Prompt: Roy, Riza, Maes, and Gracia hanging out. Beware of angst.


It was a regular night, nothing exciting or extraordinary. Before shadows stared at her in the darkness, before she knew the Elric Brothers, before immortal soldiers and chimeras and gold-toothed doctors that delighted in making Roy Mustang scream.

Maes and Gracia Hughes have not been married long, but it has long been a tradition of theirs to invite herself and the Colonel over for dinner. Truthfully, its one of the things Riza looks forward to all week. Tonight is no different, and in many ways it is a carbon copy of all the other nights with the Hughes family.

Maes invites them in, all smiles and handshakes and "good to see yous" as if they hadn't just seen him earlier that day.

Gracia cooks something that smells delicious from the moment they walk in, and gives both of them a hug, and swats her husband out of the kitchen before he manages to light himself on fire.

(The statement is funny, but also spoken from experience. To this day Riza has no idea how it happened despite being there to witness it, but it did.)
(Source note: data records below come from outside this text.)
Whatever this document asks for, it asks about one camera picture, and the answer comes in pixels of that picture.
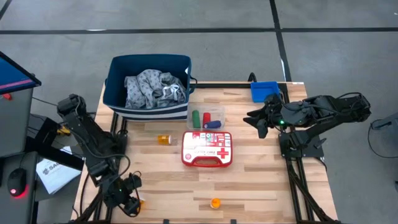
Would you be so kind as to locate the black equipment stand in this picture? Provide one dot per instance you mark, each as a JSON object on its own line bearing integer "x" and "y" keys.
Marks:
{"x": 53, "y": 152}

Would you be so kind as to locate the small blue plastic bin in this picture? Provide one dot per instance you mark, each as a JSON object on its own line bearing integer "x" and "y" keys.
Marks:
{"x": 262, "y": 91}

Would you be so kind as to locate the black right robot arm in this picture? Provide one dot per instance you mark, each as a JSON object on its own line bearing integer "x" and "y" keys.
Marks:
{"x": 326, "y": 109}

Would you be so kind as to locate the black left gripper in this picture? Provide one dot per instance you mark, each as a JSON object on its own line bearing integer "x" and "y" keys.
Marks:
{"x": 116, "y": 194}

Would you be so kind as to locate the orange pill bottle white cap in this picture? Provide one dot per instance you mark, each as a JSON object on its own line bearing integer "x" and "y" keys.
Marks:
{"x": 215, "y": 203}
{"x": 163, "y": 139}

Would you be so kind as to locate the black computer mouse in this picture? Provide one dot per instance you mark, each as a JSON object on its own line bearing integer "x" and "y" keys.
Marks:
{"x": 17, "y": 182}

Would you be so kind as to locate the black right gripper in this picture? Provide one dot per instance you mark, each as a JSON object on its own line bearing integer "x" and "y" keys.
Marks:
{"x": 273, "y": 109}

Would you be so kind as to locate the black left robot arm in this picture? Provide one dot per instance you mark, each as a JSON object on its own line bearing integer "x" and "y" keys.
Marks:
{"x": 87, "y": 133}

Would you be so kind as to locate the clear plastic bin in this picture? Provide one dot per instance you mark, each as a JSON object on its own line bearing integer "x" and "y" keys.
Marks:
{"x": 220, "y": 109}

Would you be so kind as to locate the grey patterned cloth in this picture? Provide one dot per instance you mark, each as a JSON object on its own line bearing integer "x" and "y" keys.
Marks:
{"x": 149, "y": 87}

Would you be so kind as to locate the red bandage roll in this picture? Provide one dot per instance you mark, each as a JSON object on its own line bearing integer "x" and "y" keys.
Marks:
{"x": 206, "y": 117}

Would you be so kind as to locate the red first aid kit case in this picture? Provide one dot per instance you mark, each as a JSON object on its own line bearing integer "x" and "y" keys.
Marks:
{"x": 205, "y": 149}

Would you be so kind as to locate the yellow plug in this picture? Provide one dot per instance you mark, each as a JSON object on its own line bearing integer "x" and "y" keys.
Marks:
{"x": 63, "y": 130}

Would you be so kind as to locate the red button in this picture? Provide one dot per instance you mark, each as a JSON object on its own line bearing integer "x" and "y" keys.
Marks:
{"x": 7, "y": 96}

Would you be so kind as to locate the white printed paper sheet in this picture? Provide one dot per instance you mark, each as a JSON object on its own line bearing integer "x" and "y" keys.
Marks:
{"x": 56, "y": 177}

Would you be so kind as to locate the flat computer monitor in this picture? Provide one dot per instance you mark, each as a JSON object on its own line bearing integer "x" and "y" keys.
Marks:
{"x": 12, "y": 74}

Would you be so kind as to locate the navy white striped fabric basket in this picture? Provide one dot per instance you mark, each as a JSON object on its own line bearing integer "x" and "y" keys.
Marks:
{"x": 118, "y": 90}

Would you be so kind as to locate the green bandage roll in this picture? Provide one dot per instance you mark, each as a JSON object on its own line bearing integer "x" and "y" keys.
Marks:
{"x": 196, "y": 119}

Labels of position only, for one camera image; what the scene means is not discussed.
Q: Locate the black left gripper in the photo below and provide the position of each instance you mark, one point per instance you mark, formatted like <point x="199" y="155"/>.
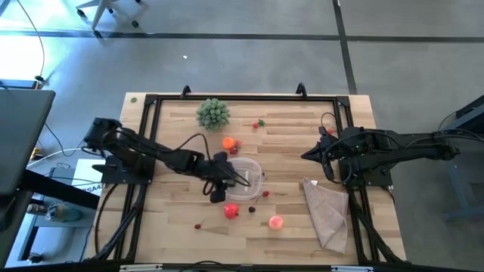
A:
<point x="219" y="175"/>

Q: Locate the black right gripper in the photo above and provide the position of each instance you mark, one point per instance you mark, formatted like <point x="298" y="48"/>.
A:
<point x="340" y="149"/>

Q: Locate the clear plastic tupperware container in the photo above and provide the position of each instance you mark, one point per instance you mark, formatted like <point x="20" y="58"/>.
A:
<point x="255" y="168"/>

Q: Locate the pink round fruit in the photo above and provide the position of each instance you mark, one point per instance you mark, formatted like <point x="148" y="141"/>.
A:
<point x="231" y="211"/>

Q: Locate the red cherry with stem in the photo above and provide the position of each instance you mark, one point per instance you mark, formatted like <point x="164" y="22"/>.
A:
<point x="266" y="193"/>
<point x="197" y="226"/>

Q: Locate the small pink peach with leaf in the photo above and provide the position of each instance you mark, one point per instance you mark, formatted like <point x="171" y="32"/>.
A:
<point x="238" y="143"/>

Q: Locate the small orange tomato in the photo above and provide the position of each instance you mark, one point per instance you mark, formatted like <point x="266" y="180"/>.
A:
<point x="228" y="143"/>

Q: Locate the red strawberry with green leaves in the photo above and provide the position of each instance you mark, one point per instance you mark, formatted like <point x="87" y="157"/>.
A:
<point x="256" y="125"/>

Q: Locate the large toy peach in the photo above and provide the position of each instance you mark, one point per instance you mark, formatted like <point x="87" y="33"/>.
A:
<point x="276" y="223"/>

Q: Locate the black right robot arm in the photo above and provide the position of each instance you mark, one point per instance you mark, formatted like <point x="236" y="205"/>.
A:
<point x="416" y="145"/>

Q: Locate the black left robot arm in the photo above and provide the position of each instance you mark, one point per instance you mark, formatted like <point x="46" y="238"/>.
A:
<point x="151" y="151"/>

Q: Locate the beige folded towel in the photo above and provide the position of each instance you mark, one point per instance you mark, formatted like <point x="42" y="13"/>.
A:
<point x="327" y="215"/>

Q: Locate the green succulent in white pot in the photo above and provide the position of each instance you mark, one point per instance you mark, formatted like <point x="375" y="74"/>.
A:
<point x="213" y="114"/>

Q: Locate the white box with lettering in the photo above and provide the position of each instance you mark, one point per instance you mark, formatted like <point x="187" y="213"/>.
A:
<point x="85" y="170"/>

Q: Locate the clear bottle with teal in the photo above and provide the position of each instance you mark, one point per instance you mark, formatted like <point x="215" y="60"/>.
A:
<point x="62" y="213"/>

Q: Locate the white office chair base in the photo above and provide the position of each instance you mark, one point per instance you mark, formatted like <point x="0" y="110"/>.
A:
<point x="100" y="11"/>

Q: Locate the dark grey desk top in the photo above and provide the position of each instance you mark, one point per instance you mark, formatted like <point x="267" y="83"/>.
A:
<point x="22" y="140"/>

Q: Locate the black metal table frame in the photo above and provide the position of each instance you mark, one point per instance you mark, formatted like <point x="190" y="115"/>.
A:
<point x="246" y="97"/>

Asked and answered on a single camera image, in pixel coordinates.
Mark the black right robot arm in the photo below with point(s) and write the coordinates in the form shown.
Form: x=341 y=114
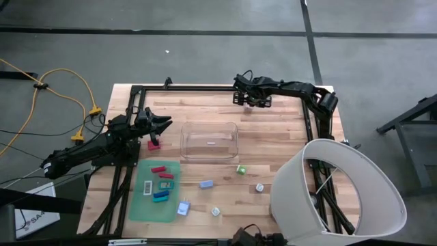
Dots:
x=297 y=88

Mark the teal translucent tray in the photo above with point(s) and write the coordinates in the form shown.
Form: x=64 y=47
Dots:
x=140 y=205

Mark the black frame clamp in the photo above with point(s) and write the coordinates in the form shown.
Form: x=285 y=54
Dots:
x=167 y=82

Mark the black flat bar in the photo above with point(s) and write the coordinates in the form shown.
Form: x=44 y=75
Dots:
x=17 y=75

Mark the black metal beam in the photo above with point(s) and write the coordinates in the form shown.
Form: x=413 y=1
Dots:
x=41 y=204

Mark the white lamp shade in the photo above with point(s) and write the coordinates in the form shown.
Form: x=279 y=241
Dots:
x=293 y=191

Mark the light blue plug charger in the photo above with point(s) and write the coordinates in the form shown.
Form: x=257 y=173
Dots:
x=206 y=184
x=183 y=208

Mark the silver metal bracket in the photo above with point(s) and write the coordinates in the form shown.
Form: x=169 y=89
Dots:
x=127 y=242

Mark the blue plastic bar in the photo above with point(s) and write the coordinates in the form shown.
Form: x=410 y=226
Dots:
x=161 y=194

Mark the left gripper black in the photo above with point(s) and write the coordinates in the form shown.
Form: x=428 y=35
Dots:
x=143 y=124

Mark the pink cube charger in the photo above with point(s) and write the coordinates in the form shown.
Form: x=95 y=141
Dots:
x=248 y=109

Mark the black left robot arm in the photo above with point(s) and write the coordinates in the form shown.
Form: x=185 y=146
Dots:
x=85 y=150

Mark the clear plastic bin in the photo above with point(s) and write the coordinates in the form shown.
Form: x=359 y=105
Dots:
x=205 y=136

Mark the teal framed small gadget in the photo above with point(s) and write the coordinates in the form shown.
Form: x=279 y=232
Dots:
x=166 y=184

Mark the dark red block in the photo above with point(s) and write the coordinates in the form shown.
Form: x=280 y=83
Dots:
x=152 y=147

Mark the black metal stand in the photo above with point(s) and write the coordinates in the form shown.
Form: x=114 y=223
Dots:
x=413 y=160

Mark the white printed box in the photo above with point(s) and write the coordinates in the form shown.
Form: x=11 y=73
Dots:
x=37 y=212

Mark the red plastic bar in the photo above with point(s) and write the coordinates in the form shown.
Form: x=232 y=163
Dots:
x=158 y=169
x=166 y=176

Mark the white framed small gadget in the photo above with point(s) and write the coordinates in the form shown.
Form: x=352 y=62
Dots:
x=147 y=188

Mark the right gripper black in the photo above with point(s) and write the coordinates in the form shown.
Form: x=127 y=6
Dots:
x=256 y=89

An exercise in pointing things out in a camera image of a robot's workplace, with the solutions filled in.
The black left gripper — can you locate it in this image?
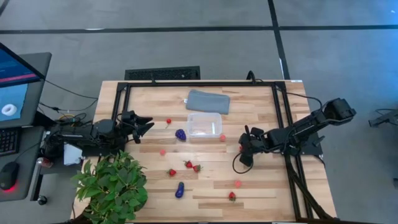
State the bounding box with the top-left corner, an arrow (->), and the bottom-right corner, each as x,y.
119,110 -> 155,144

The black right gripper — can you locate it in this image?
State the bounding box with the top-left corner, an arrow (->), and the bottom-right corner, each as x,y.
238,124 -> 266,167

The clear plastic tupperware container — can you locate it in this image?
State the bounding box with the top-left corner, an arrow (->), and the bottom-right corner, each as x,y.
186,112 -> 223,139

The grey folded cloth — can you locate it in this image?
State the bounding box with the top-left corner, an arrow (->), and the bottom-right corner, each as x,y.
185,89 -> 231,115

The green leafy plant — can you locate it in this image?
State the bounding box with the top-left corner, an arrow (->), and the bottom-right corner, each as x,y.
70,150 -> 149,224

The red and silver object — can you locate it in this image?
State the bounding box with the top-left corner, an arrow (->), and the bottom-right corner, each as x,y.
35,157 -> 53,169

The grey computer desk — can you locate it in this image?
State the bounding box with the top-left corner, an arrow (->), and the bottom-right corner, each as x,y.
0,126 -> 45,203

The computer monitor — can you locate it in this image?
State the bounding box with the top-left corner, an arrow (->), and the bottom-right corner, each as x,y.
0,42 -> 52,129

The black keyboard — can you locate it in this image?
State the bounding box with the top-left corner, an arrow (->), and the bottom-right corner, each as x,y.
0,127 -> 20,156

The black equipment on floor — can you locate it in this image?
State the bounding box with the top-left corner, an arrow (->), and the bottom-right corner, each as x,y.
368,108 -> 398,128

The black computer mouse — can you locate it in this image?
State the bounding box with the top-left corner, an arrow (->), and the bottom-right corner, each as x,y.
0,161 -> 20,191

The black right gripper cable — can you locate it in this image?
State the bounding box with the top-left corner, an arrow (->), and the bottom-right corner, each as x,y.
232,151 -> 254,175

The black metal table frame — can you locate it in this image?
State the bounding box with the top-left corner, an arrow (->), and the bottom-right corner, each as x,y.
111,80 -> 338,223

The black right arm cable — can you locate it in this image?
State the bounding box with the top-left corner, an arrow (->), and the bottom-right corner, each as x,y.
284,91 -> 324,110

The black monitor cable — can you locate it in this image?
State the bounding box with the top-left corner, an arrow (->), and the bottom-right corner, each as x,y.
40,78 -> 99,101

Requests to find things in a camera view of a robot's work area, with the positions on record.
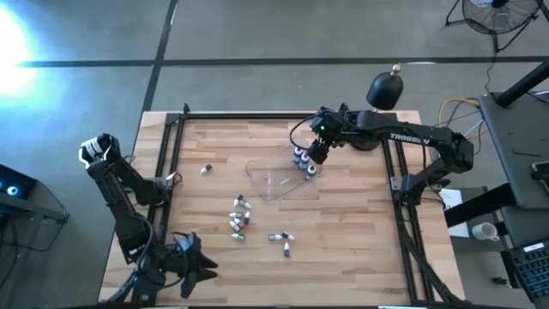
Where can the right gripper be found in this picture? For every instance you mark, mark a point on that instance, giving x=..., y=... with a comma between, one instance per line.
x=330, y=126

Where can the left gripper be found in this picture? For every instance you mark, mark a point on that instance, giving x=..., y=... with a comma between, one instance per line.
x=171, y=264

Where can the large black-cap coloring bottle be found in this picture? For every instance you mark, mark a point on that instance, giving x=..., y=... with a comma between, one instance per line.
x=311, y=171

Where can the large blue-cap coloring bottle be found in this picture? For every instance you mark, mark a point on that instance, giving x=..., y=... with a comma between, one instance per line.
x=298, y=153

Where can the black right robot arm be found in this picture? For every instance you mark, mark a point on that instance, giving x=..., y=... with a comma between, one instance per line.
x=407, y=137

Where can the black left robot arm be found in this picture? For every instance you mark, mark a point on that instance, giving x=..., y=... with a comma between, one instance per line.
x=128, y=223

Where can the large purple-cap coloring bottle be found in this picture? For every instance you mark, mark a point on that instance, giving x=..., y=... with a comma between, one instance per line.
x=304, y=159

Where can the small food coloring bottle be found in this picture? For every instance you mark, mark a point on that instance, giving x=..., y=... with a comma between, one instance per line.
x=246, y=205
x=274, y=237
x=235, y=215
x=247, y=217
x=286, y=250
x=238, y=236
x=288, y=236
x=234, y=225

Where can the small black-cap coloring bottle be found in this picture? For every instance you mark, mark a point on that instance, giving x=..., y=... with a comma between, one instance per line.
x=239, y=199
x=206, y=169

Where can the clear plastic container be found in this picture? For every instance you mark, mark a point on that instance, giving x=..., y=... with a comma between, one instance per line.
x=266, y=184

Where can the black desk lamp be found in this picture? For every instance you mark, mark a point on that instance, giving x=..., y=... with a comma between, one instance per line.
x=384, y=92

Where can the white paper sheet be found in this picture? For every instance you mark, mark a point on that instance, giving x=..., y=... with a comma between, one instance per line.
x=459, y=229
x=452, y=198

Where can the black desk leg beam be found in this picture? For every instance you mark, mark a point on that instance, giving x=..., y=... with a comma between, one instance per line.
x=476, y=206

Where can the white mug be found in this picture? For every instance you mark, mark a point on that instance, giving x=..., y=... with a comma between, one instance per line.
x=484, y=232

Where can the black desk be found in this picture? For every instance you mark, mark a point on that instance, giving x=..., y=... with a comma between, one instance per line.
x=514, y=141

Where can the black box blue light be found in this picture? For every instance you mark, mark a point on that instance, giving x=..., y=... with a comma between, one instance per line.
x=13, y=182

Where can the black pole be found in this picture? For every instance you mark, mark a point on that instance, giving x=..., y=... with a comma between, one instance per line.
x=523, y=83

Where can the black floor fan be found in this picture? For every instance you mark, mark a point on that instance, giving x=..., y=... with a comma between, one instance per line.
x=493, y=21

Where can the small black plug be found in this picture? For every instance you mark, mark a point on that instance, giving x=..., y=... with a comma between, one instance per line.
x=499, y=281

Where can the backlit keyboard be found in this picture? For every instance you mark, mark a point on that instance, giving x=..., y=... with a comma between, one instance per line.
x=532, y=268

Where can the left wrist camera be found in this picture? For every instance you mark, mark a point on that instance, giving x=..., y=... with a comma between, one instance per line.
x=189, y=243
Roy, of course, acts terribly irritated by Hughes's cheerfulness and excitement at showing them pictures of himself and Gracia doing various things, from going on dates to painting their house, but by the end of the evening all four of them are red-faced with laughter (and more than a little alcohol).

Maes teases them about their closeness and Riza fires back with soft comebacks that often make him half fall out of his chair in surprise while Roy looks at her with amusement and something like pride. Later, she and Gracia drink tea and talk while Roy and Maes do the dishes, and she almost feels as though they all live together, and she'd be lying if she said she hadn't had a desire for that to be an actuality once or twice.

She's known Hughes since the war, and Gracia for a far shorter period of time, but already the feel irreplaceable in her life. A constant. If her relationship with Roy can be compared to food and drink (something that helps her survive, and that she wants and needs in equal measure) than her relationship with them can be compared to the sun rising: somethingt she takes pleasure in knowing will be there every morning.

Weeks, months, (though it feels like years) later, as she stares at the grave of Maes Hughes, hears and feels Gracia and Elysia crumple, as she watches Roy cry over his - their - best friend, it is those nights she remembers, and that routine that she misses the most.